Они себя принимали за такую случайность, за такое преходящее, что они ни в чем не шли дальше формы и поверхности; они обходили все важные задачи; им предстояло бросить первые основы демократического и социального пересоздания; вместо того они смиренно указывали республиканцам на будущее Собрание, социалистам – на люксембургскую комиссию; они боялись взять революцию на свою ответственность, они одного хотели: уличной тишины и полицейского порядка; их слабые нервы не могли выносить республиканского шума.
«Всеобщая подача голосов, организация работы» – вот чего хотела февральская революция и чего не осмеливалось оспоривать у народа Временное правительство. Но грубое непонимание вопроса и механическое, холодное разрешение его привели к тому, что всеобщая подача голосов убила организацию работ.

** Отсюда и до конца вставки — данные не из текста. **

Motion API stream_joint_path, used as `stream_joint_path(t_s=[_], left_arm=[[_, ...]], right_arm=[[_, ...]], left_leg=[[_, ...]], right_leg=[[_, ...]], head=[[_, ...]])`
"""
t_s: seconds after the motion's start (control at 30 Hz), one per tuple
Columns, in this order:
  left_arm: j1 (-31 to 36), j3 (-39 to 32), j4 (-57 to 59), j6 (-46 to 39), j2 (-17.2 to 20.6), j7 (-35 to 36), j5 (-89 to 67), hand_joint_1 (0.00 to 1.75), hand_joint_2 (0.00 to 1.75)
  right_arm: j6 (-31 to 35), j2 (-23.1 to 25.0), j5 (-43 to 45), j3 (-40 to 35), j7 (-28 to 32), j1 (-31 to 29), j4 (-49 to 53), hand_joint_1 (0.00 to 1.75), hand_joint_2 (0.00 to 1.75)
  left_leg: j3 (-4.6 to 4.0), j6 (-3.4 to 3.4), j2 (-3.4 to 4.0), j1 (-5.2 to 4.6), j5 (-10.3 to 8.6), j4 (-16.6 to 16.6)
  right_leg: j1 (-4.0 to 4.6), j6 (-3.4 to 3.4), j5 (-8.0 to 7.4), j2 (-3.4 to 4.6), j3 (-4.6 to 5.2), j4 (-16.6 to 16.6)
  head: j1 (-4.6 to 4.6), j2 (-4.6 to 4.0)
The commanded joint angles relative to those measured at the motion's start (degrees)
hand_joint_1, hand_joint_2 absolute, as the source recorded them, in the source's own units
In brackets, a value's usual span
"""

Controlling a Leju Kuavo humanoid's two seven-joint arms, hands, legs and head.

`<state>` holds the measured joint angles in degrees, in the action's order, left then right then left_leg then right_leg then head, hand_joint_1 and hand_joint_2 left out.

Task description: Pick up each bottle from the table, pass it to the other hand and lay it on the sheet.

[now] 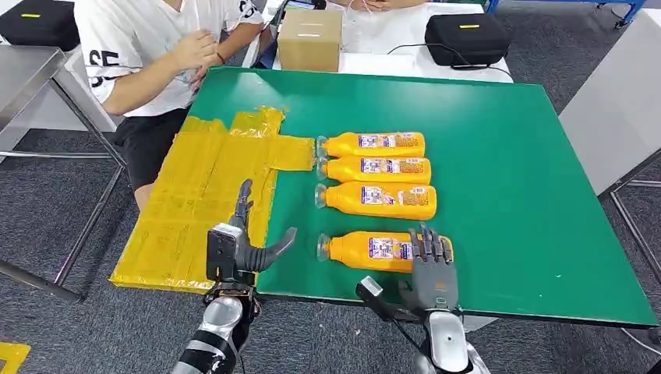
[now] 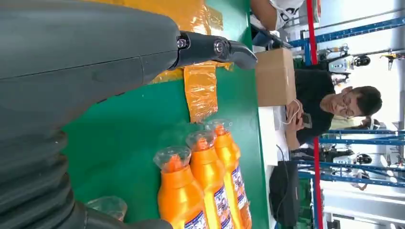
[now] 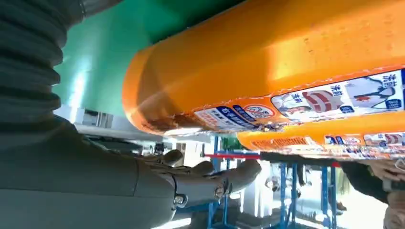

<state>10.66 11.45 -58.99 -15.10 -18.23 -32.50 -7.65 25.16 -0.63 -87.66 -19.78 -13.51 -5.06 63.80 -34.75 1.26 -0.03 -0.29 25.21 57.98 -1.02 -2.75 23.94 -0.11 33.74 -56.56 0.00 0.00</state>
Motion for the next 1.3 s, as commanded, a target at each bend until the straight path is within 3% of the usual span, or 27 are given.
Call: stream_joint_path(t_s=[0.03,0.23,0.63,0.77,0.87,0.93,1.1,1.3], left_arm=[[1.6,-0.9,1.5,1.7,0.2,0.2,0.1,0.00,1.75],[3.4,-1.2,3.8,3.1,0.1,-0.1,0.5,0.00,1.75],[6.0,-2.1,7.4,5.1,0.6,-1.7,1.7,0.00,1.75],[5.4,-2.9,6.3,3.4,1.2,-2.0,0.9,0.00,1.75],[5.1,-3.2,5.6,3.2,1.4,-1.7,0.4,0.00,1.75],[5.3,-3.4,5.3,1.3,1.4,-1.7,-0.6,0.00,1.75],[7.1,-2.2,6.8,-1.1,1.5,-1.1,-2.3,0.00,1.75],[7.9,-1.6,7.4,-1.6,1.7,-0.7,-2.1,0.00,1.75]], right_arm=[[-16.5,-5.0,13.9,0.7,7.8,-6.9,-10.8,1.71,1.75],[-20.6,-4.7,20.7,-0.7,12.2,-11.7,-19.6,1.75,1.75],[-25.2,-7.9,27.9,-5.7,14.3,-13.9,-23.4,1.75,1.75],[-18.4,-3.4,31.8,-4.2,17.5,-13.8,-18.1,1.75,1.75],[-17.6,-2.0,33.4,-4.3,16.6,-13.1,-14.6,1.75,1.75],[-10.1,2.7,38.3,-2.3,22.4,-10.5,-8.2,1.75,1.75],[-2.1,10.4,44.6,-5.6,25.5,-5.5,2.7,1.75,1.75],[-0.1,10.4,47.5,-7.2,26.7,-6.2,1.9,1.75,1.75]], left_leg=[[0.22,-0.06,0.00,0.06,0.04,0.0],[0.64,-0.04,-0.09,0.08,0.00,-0.1],[1.54,0.03,-0.06,0.10,0.24,-0.1],[1.71,0.10,0.08,0.07,0.25,0.0],[1.50,0.03,0.13,0.12,0.13,-0.1],[1.64,0.14,0.23,0.10,0.17,-0.1],[1.40,0.03,0.36,0.12,0.21,-0.1],[0.70,-0.01,0.07,0.23,0.05,-0.1]], right_leg=[[0.06,0.09,0.01,0.01,-0.25,0.1],[0.09,0.07,-0.01,-0.13,-0.69,0.2],[0.13,0.16,0.08,-0.12,-0.89,0.4],[0.11,0.17,0.06,0.01,-1.07,0.5],[0.15,0.17,-0.15,0.07,-0.95,0.6],[0.13,0.07,-0.15,0.16,-1.32,0.5],[0.16,0.06,-0.13,0.27,-1.37,0.3],[0.23,-0.05,-0.08,0.04,-0.78,0.3]], head=[[0.00,0.00],[-0.02,0.00],[0.00,0.00],[0.00,0.00],[0.02,0.00],[0.02,0.00],[-0.02,0.00],[0.02,0.00]])
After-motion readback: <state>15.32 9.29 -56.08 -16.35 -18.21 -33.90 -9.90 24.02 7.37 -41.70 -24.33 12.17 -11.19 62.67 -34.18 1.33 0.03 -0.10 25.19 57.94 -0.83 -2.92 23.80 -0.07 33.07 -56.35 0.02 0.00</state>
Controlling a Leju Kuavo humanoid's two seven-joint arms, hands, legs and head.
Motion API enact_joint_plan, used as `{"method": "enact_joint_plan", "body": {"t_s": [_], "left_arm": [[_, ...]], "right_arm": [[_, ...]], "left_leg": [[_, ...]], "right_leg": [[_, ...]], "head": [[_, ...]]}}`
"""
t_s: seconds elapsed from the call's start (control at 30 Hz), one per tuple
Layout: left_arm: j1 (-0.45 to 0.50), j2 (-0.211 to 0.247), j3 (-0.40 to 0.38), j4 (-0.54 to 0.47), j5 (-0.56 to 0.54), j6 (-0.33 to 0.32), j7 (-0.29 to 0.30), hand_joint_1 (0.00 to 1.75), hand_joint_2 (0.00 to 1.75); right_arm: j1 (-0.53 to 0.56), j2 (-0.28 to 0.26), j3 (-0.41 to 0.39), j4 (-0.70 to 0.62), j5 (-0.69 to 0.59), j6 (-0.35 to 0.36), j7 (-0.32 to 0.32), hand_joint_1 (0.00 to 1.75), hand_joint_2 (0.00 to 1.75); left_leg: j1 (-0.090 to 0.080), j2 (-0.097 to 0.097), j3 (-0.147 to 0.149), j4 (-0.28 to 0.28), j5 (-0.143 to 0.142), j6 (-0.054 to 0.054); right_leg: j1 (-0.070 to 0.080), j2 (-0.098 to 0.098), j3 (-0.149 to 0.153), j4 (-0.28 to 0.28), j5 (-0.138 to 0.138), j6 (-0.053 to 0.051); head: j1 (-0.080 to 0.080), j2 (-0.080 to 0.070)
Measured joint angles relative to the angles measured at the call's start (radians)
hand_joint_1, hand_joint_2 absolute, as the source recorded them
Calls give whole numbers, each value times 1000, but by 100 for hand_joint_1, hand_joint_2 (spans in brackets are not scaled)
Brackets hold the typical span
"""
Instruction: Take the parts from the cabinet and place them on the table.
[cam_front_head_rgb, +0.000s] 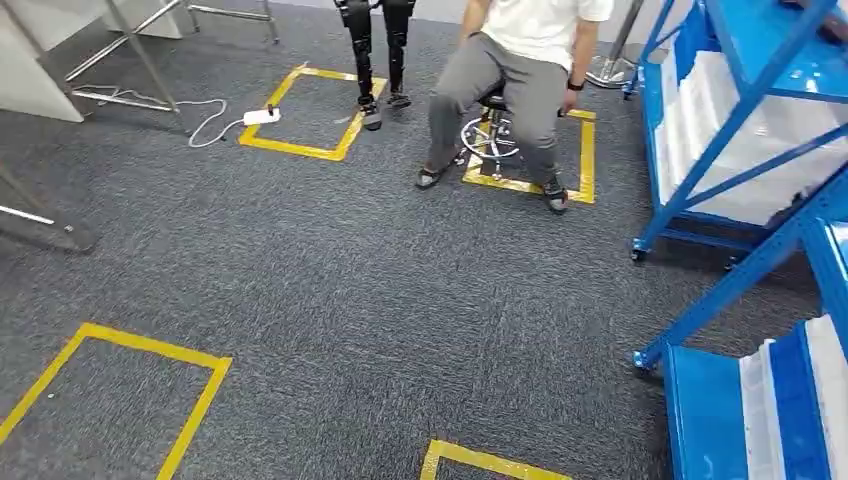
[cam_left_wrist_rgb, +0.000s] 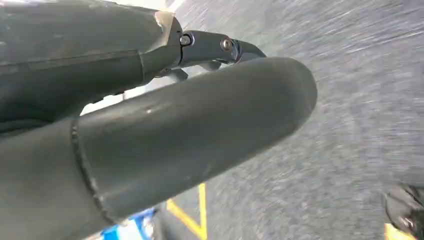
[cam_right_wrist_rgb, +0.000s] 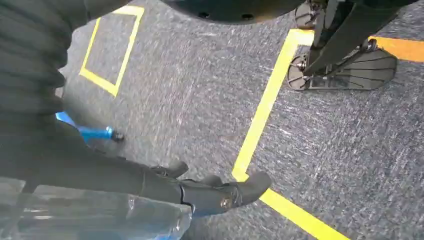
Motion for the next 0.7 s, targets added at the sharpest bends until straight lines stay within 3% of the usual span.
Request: {"method": "enact_joint_plan", "body": {"t_s": [0.03, 0.1, 0.13, 0.17, 0.2, 0.27, 0.3, 0.33, 0.37, 0.4, 0.43, 0.47, 0.5, 0.53, 0.6, 0.63, 0.67, 0.7], "left_arm": [[0, -1, 1, 0, 21, 29, -43, 0, 0], [-4, -6, 25, 0, 94, 99, -150, 0, 0], [-7, -14, 41, 0, 126, 108, -185, 0, 0], [-10, -14, 56, 0, 148, 107, -206, 0, 0], [-10, -16, 72, 0, 163, 106, -214, 0, 0], [-10, -20, 96, 0, 171, 107, -214, 0, 0], [-10, -24, 106, 0, 172, 106, -212, 0, 0], [-10, -27, 112, 0, 172, 102, -209, 0, 0], [-10, -30, 116, 0, 166, 85, -204, 0, 0], [-11, -32, 117, 0, 157, 76, -201, 0, 0], [-11, -35, 118, 0, 150, 69, -199, 0, 0], [-13, -35, 118, 0, 148, 65, -199, 0, 0], [-12, -35, 120, 0, 147, 65, -198, 0, 0], [-12, -35, 121, 0, 146, 64, -198, 0, 0], [-20, -40, 121, 0, 145, 64, -198, 0, 0], [-22, -42, 121, 0, 143, 64, -197, 0, 0], [-23, -42, 121, 0, 140, 64, -196, 0, 0], [-23, -42, 121, 0, 137, 64, -195, 0, 0]], "right_arm": [[0, 3, 0, 0, -6, -1, -4, 0, 175], [6, 8, 0, 0, -13, -7, -7, 0, 175], [5, 7, 0, 0, -14, -10, -12, 0, 175], [5, 7, 0, -1, -15, -11, -18, 0, 175], [1, 6, 2, -1, -15, -12, -24, 0, 175], [-5, 6, 3, -2, -19, -18, -29, 0, 175], [-5, 5, 3, -2, -19, -19, -31, 0, 175], [-3, 5, 4, -2, -19, -19, -32, 0, 175], [0, 3, 4, -2, -18, -19, -32, 0, 175], [2, 1, 5, -2, -18, -19, -32, 0, 175], [1, -1, 5, -2, -18, -19, -32, 0, 175], [-1, -2, 6, -3, -18, -19, -32, 0, 175], [-4, -2, 7, -3, -17, -18, -33, 0, 175], [-6, -1, 8, -3, -17, -18, -34, 0, 175], [-3, -1, 11, -3, -17, -18, -34, 0, 175], [-4, -2, 13, -3, -18, -18, -34, 0, 175], [-2, 0, 13, -3, -18, -18, -34, 0, 175], [-2, 1, 13, -3, -18, -18, -33, 0, 175]], "left_leg": [[-6, 16, -2, 5, 0, 0], [-13, 39, 1, -1, 5, 12], [-4, 54, 7, -21, 16, 22], [-8, 67, 13, -28, 19, 25], [-9, 85, 14, -29, 20, 31], [-12, 124, 12, -29, 18, 32], [-12, 142, 10, -28, 18, 31], [-12, 156, 9, -28, 18, 31], [-12, 169, 9, -27, 17, 30], [-11, 180, 9, -27, 16, 27], [-9, 193, 10, -23, 13, 20], [-11, 202, 11, -17, 8, 12], [-16, 212, 9, -14, 2, 2], [-15, 215, 13, -10, 0, -5], [-12, 231, 20, -12, 1, -9], [-5, 235, 21, -11, -5, -18], [1, 202, 18, 5, -22, -24], [1, 154, -4, 58, -62, -23]], "right_leg": [[-7, 12, -11, -3, 5, 9], [-9, 39, -26, -11, 14, 25], [-6, 14, -26, 3, 10, 25], [-6, -47, -41, 28, -6, 24], [-6, -80, -73, 87, -43, 21], [-12, -94, -148, 236, -111, 21], [-14, -95, -171, 290, -126, 28], [-17, -97, -166, 290, -121, 38], [-22, -101, -138, 246, -103, 50], [-26, -109, -88, 166, -75, 63], [-32, -131, -18, 49, -41, 76], [-31, -173, 11, -6, -33, 72], [-19, -177, 13, 1, -25, 68], [-18, -163, 10, 1, -22, 50], [-12, -147, -1, 3, -23, 37], [-19, -135, 11, 1, -21, 25], [-24, -126, 11, -1, -19, 19], [-22, -119, 10, -1, -17, 13]], "head": [[-3, 0], [-3, 0], [-1, 0], [0, 0], [4, 0], [3, 0], [4, 0], [3, 0], [4, 0], [4, 0], [3, 0], [5, 0], [5, 0], [2, 0], [3, 0], [3, 0], [3, 0], [-1, 0]]}}
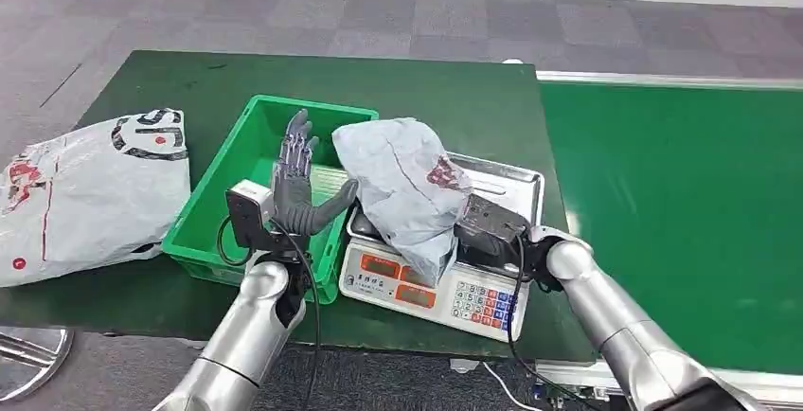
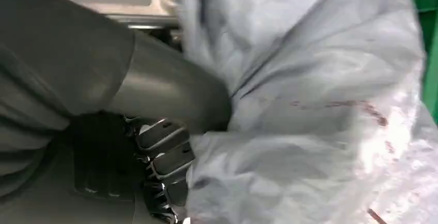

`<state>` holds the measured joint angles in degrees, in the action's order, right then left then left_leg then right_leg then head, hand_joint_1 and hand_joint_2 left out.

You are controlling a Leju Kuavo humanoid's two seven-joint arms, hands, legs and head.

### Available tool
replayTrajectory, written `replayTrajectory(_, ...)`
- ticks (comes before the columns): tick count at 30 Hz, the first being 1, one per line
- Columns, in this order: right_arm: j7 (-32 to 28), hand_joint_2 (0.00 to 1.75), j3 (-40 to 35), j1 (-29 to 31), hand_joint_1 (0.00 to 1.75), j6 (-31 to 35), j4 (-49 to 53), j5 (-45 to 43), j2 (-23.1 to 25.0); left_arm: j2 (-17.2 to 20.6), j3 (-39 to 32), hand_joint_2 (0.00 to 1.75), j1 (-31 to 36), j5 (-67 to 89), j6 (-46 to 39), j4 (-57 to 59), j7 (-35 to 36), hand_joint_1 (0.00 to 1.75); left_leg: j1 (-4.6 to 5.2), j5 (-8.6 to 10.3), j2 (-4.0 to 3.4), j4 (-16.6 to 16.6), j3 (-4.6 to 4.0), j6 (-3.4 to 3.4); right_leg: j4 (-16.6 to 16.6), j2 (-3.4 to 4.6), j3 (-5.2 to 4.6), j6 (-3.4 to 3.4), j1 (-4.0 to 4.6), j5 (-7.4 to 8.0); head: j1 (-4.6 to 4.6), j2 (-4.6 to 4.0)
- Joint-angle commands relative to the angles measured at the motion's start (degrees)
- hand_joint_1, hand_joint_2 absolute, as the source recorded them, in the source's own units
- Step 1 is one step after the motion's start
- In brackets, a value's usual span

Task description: Moved the parcel from conveyor to table for the left to box.

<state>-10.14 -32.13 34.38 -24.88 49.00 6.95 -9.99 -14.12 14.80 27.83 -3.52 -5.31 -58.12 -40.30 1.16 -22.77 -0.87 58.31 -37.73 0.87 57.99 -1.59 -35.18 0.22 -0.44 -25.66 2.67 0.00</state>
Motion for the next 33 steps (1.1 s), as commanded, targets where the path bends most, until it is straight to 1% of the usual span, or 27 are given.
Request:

Всеобщая подача голосов, при монархическом устройстве государства, при нелепом разделении властей, которыми так хвастались приверженцы конституционных форм, при религиозном понятии о представительстве, при полицейской централизации всего государства в руках министерства, – такой же оптический обман, как равенство, которое проповедовало христианство. Тупость консерваторов, их привычки к ценсу заставляли их трепетать перед всеобщей подачей голосов, в то время как оно не опаснее всякого другого избрания представителей. Дело вовсе не в том, чтоб раз в году собраться, выбрать депутата и снова воротиться к страдательной роли управляемого, надобно было основать всю общественную иерархию на выборах, надобно было предоставить общине избрать свое правительство, департаменту свое; надобно было уничтожить всех проконсулов, получающих священный сан от министерского помазания; тогда только народ мог бы действительно воспользоваться правами и, сверх того, дельно избрать своих центральных депутатов. Об этом и не думали наши децемвиры, они хотели оставить города и общины в их полнейшей зависимости от исполнительной власти и демократическую мысль всеобщей подачи голосов приложили к одному гражданскому акту.